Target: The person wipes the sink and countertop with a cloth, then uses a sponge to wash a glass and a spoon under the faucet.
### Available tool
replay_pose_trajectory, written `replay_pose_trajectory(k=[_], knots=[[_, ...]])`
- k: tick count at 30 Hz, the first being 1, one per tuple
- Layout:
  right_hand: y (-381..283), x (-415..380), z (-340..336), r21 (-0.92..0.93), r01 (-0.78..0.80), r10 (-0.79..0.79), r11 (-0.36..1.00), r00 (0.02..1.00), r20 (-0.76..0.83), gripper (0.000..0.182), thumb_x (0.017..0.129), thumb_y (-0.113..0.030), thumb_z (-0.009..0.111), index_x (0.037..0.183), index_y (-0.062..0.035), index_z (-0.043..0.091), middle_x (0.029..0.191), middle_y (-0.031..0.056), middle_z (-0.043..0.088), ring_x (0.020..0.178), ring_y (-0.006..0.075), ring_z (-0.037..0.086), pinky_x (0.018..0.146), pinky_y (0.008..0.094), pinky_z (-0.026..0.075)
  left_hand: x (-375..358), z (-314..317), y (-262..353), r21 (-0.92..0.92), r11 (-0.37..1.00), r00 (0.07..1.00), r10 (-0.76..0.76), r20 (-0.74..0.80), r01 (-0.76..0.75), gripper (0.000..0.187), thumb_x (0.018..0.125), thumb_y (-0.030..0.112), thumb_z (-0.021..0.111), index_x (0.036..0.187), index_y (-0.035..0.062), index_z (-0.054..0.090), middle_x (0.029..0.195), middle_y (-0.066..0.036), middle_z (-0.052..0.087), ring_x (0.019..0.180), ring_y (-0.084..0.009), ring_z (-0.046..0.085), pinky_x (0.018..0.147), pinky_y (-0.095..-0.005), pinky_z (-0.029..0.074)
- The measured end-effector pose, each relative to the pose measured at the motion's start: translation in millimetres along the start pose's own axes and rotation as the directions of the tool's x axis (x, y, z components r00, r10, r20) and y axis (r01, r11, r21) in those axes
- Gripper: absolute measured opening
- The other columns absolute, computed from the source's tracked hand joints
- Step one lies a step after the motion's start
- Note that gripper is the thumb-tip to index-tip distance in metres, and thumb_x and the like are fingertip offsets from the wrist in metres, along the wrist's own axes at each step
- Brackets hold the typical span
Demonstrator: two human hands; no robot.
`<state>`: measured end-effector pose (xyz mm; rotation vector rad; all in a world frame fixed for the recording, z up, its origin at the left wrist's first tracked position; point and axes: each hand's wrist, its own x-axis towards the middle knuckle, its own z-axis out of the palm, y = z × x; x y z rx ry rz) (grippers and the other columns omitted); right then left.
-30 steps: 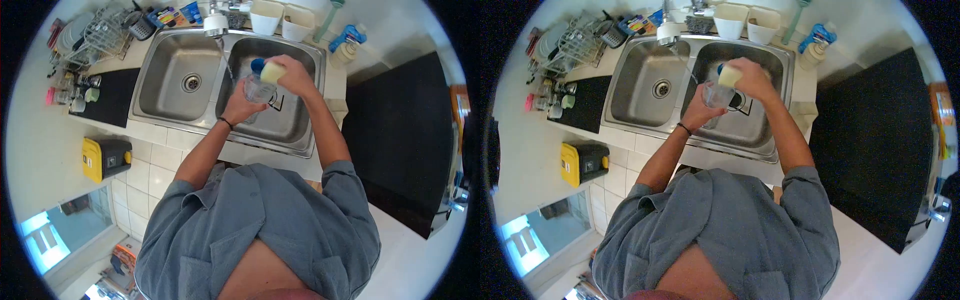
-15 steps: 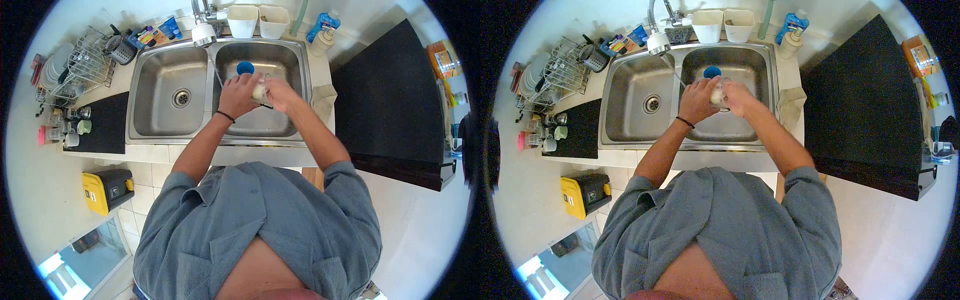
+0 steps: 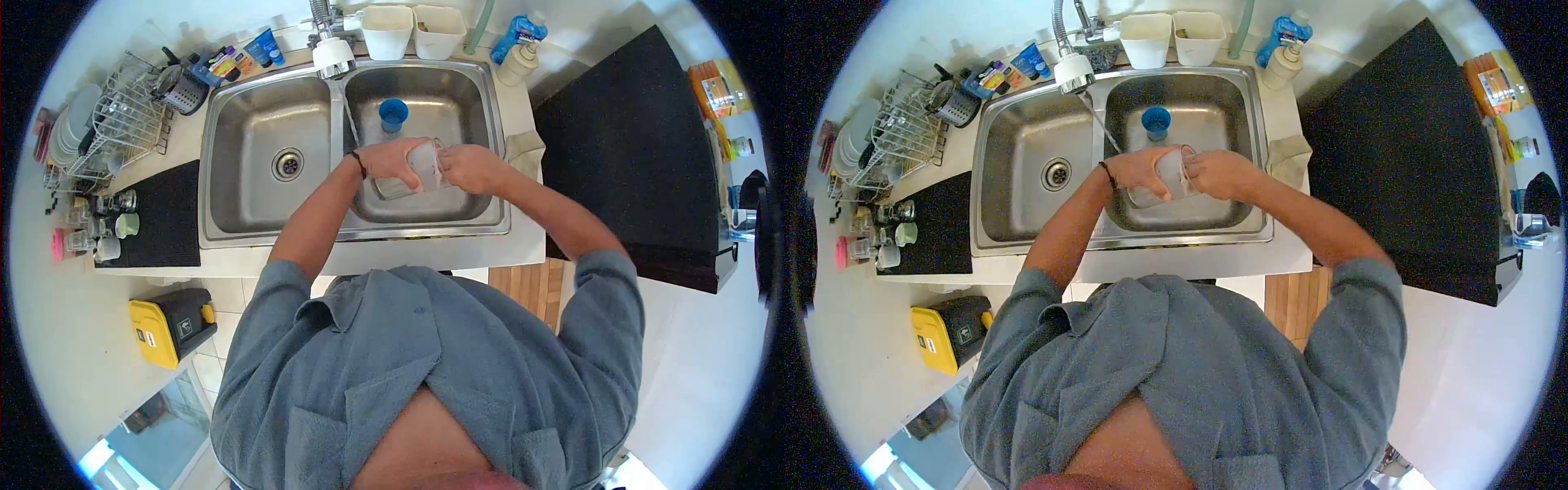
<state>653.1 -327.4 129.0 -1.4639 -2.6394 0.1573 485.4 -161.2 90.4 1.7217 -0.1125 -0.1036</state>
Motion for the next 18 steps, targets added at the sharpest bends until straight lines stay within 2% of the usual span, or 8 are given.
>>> replay_pose_trajectory(k=[2, 5, 8, 11, 12, 14, 17, 18], knots=[[4.5, -4.2, 2.5, -0.011, 0.183, -0.183, 0.983, 0.970, -0.163, 0.020, 0.077, -0.013, 0.062, 0.095, -0.0085, 0.068, 0.096, 0.0133, 0.063, 0.089, 0.0332, 0.064, 0.083, 0.0446, 0.053, 3.5, 0.5, 4.7, -0.313, 0.943, 0.987, -0.071, 0.145, 0.114, 0.069, 0.061, 0.010, 0.080, 0.124, 0.0038, 0.052, 0.104, -0.006, 0.067, 0.092, -0.0210, 0.063, 0.085, -0.0340, 0.050], [-5.8, 1.0, -11.6, 0.085, 0.113, -0.122, 0.990, 0.987, 0.106, 0.021, 0.081, -0.014, 0.060, 0.100, -0.0079, 0.066, 0.103, 0.0143, 0.064, 0.099, 0.0349, 0.062, 0.090, 0.0438, 0.050, 6.4, -12.7, -0.1, -0.385, 0.800, 0.864, -0.304, 0.401, 0.460, 0.080, 0.060, 0.010, 0.084, 0.131, 0.0035, 0.047, 0.114, -0.007, 0.064, 0.103, -0.0186, 0.060, 0.091, -0.0338, 0.048], [-39.6, 21.0, -14.9, 0.312, -0.429, 0.305, 0.847, 0.875, 0.376, 0.020, 0.085, -0.015, 0.059, 0.103, -0.0074, 0.064, 0.109, 0.0134, 0.064, 0.108, 0.0357, 0.058, 0.094, 0.0416, 0.048, 12.6, -14.2, 5.1, -0.275, 0.786, 0.750, -0.328, 0.575, 0.554, 0.079, 0.061, 0.012, 0.084, 0.130, 0.0020, 0.047, 0.114, -0.007, 0.064, 0.103, -0.0188, 0.060, 0.090, -0.0337, 0.048], [-39.7, 18.2, 22.6, 0.518, -0.039, 0.140, 0.854, 0.978, -0.157, 0.019, 0.087, -0.015, 0.061, 0.104, -0.0054, 0.062, 0.110, 0.0118, 0.065, 0.103, 0.0343, 0.061, 0.087, 0.0412, 0.050, 21.2, -6.0, 23.2, 0.150, 0.973, 0.864, -0.225, 0.450, 0.175, 0.081, 0.061, 0.019, 0.085, 0.131, 0.0050, 0.047, 0.112, -0.009, 0.065, 0.102, -0.0229, 0.063, 0.088, -0.0354, 0.049], [-40.7, 16.6, 23.9, 0.626, -0.126, 0.217, 0.770, 0.974, -0.071, 0.021, 0.086, -0.014, 0.063, 0.105, -0.0054, 0.062, 0.110, 0.0110, 0.065, 0.102, 0.0318, 0.062, 0.086, 0.0406, 0.051, 17.9, -2.1, 29.9, 0.256, 0.960, 0.908, -0.201, 0.368, 0.109, 0.082, 0.060, 0.022, 0.085, 0.131, 0.0068, 0.047, 0.112, -0.009, 0.065, 0.102, -0.0245, 0.063, 0.088, -0.0363, 0.049], [-36.5, 13.8, 21.9, 0.775, -0.296, 0.323, 0.559, 0.938, 0.126, 0.025, 0.085, -0.011, 0.065, 0.109, -0.0054, 0.061, 0.108, 0.0094, 0.064, 0.101, 0.0267, 0.063, 0.085, 0.0394, 0.052, 10.4, 9.5, 47.9, 0.467, 0.883, 0.969, -0.143, 0.203, 0.033, 0.084, 0.058, 0.027, 0.084, 0.132, 0.0105, 0.048, 0.110, -0.010, 0.065, 0.103, -0.0276, 0.063, 0.089, -0.0378, 0.049], [-33.2, 14.7, 42.1, 0.715, 0.048, 0.487, -0.697, 0.764, 0.423, 0.030, 0.086, -0.013, 0.067, 0.115, -0.0061, 0.061, 0.109, 0.0086, 0.064, 0.103, 0.0210, 0.062, 0.087, 0.0377, 0.051, 3.4, 22.6, 74.2, 0.710, 0.693, 0.990, -0.137, -0.042, 0.126, 0.087, 0.055, 0.033, 0.083, 0.133, 0.0167, 0.049, 0.110, -0.011, 0.064, 0.107, -0.0319, 0.061, 0.095, -0.0396, 0.045], [-26.4, 11.5, 50.8, 0.759, 0.045, 0.501, -0.649, 0.776, 0.382, 0.033, 0.087, -0.014, 0.066, 0.119, -0.0072, 0.059, 0.110, 0.0090, 0.063, 0.104, 0.0202, 0.061, 0.088, 0.0371, 0.051, 4.3, 22.5, 70.9, 0.775, 0.625, 0.996, -0.047, -0.080, 0.092, 0.089, 0.055, 0.034, 0.082, 0.135, 0.0156, 0.047, 0.112, -0.013, 0.063, 0.108, -0.0320, 0.060, 0.097, -0.0413, 0.043]])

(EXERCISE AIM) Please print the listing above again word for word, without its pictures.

(TASK ANSWER)
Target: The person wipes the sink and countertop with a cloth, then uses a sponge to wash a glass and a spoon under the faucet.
### Available tool
replay_pose_trajectory, written `replay_pose_trajectory(k=[_], knots=[[_, ...]])`
- k: tick count at 30 Hz, the first being 1, one per tuple
- Layout:
  right_hand: y (-381..283), x (-415..380), z (-340..336), r21 (-0.92..0.93), r01 (-0.78..0.80), r10 (-0.79..0.79), r11 (-0.36..1.00), r00 (0.02..1.00), r20 (-0.76..0.83), gripper (0.000..0.182), thumb_x (0.017..0.129), thumb_y (-0.113..0.030), thumb_z (-0.009..0.111), index_x (0.037..0.183), index_y (-0.062..0.035), index_z (-0.043..0.091), middle_x (0.029..0.191), middle_y (-0.031..0.056), middle_z (-0.043..0.088), ring_x (0.020..0.178), ring_y (-0.006..0.075), ring_z (-0.037..0.086), pinky_x (0.018..0.146), pinky_y (0.008..0.094), pinky_z (-0.026..0.075)
  left_hand: x (-375..358), z (-314..317), y (-262..353), r21 (-0.92..0.92), r11 (-0.37..1.00), r00 (0.07..1.00), r10 (-0.76..0.76), r20 (-0.74..0.80), r01 (-0.76..0.75), gripper (0.000..0.187), thumb_x (0.018..0.125), thumb_y (-0.030..0.112), thumb_z (-0.021..0.111), index_x (0.036..0.187), index_y (-0.035..0.062), index_z (-0.054..0.090), middle_x (0.029..0.195), middle_y (-0.066..0.036), middle_z (-0.052..0.087), ring_x (0.019..0.180), ring_y (-0.084..0.009), ring_z (-0.046..0.085), pinky_x (0.018..0.147), pinky_y (-0.095..-0.005), pinky_z (-0.029..0.074)
- The measured end-effector pose, each relative to the pose measured at the motion's start: translation in millimetres along the start pose's own axes and rotation as the directions of the tool's x axis (x, y, z components r00, r10, r20) and y axis (r01, r11, r21) in those axes
- Gripper: absolute measured opening
- The other columns absolute, computed from the source's tracked hand joints
- Step one lies a step after the motion's start
- Note that gripper is the thumb-tip to index-tip distance in metres, and thumb_x and the like are fingertip offsets from the wrist in metres, along the wrist's own axes at each step
- Brackets hold the typical span
Demonstrator: two human hands; no robot.
`<state>`: measured end-effector pose (xyz mm; rotation vector rad; all in a world frame fixed for the recording, z up, its origin at the left wrist's first tracked position; point and axes: each hand's wrist, its own x-axis towards the middle knuckle, its own z-axis out of the palm, y = z × x; x y z rx ry rz) (grippers and the other columns omitted); right then left.
-30 steps: 
-15 steps: 
+0 steps: 
<state>653.1 -327.4 129.0 -1.4639 -2.6394 0.1573 485.4 -161.2 90.4 1.7217 -0.1125 -0.1036</state>
Motion for the next 18 steps, targets added at the sharpest bends until straight lines stay within 2% of the usual span, or 8 are given.
>>> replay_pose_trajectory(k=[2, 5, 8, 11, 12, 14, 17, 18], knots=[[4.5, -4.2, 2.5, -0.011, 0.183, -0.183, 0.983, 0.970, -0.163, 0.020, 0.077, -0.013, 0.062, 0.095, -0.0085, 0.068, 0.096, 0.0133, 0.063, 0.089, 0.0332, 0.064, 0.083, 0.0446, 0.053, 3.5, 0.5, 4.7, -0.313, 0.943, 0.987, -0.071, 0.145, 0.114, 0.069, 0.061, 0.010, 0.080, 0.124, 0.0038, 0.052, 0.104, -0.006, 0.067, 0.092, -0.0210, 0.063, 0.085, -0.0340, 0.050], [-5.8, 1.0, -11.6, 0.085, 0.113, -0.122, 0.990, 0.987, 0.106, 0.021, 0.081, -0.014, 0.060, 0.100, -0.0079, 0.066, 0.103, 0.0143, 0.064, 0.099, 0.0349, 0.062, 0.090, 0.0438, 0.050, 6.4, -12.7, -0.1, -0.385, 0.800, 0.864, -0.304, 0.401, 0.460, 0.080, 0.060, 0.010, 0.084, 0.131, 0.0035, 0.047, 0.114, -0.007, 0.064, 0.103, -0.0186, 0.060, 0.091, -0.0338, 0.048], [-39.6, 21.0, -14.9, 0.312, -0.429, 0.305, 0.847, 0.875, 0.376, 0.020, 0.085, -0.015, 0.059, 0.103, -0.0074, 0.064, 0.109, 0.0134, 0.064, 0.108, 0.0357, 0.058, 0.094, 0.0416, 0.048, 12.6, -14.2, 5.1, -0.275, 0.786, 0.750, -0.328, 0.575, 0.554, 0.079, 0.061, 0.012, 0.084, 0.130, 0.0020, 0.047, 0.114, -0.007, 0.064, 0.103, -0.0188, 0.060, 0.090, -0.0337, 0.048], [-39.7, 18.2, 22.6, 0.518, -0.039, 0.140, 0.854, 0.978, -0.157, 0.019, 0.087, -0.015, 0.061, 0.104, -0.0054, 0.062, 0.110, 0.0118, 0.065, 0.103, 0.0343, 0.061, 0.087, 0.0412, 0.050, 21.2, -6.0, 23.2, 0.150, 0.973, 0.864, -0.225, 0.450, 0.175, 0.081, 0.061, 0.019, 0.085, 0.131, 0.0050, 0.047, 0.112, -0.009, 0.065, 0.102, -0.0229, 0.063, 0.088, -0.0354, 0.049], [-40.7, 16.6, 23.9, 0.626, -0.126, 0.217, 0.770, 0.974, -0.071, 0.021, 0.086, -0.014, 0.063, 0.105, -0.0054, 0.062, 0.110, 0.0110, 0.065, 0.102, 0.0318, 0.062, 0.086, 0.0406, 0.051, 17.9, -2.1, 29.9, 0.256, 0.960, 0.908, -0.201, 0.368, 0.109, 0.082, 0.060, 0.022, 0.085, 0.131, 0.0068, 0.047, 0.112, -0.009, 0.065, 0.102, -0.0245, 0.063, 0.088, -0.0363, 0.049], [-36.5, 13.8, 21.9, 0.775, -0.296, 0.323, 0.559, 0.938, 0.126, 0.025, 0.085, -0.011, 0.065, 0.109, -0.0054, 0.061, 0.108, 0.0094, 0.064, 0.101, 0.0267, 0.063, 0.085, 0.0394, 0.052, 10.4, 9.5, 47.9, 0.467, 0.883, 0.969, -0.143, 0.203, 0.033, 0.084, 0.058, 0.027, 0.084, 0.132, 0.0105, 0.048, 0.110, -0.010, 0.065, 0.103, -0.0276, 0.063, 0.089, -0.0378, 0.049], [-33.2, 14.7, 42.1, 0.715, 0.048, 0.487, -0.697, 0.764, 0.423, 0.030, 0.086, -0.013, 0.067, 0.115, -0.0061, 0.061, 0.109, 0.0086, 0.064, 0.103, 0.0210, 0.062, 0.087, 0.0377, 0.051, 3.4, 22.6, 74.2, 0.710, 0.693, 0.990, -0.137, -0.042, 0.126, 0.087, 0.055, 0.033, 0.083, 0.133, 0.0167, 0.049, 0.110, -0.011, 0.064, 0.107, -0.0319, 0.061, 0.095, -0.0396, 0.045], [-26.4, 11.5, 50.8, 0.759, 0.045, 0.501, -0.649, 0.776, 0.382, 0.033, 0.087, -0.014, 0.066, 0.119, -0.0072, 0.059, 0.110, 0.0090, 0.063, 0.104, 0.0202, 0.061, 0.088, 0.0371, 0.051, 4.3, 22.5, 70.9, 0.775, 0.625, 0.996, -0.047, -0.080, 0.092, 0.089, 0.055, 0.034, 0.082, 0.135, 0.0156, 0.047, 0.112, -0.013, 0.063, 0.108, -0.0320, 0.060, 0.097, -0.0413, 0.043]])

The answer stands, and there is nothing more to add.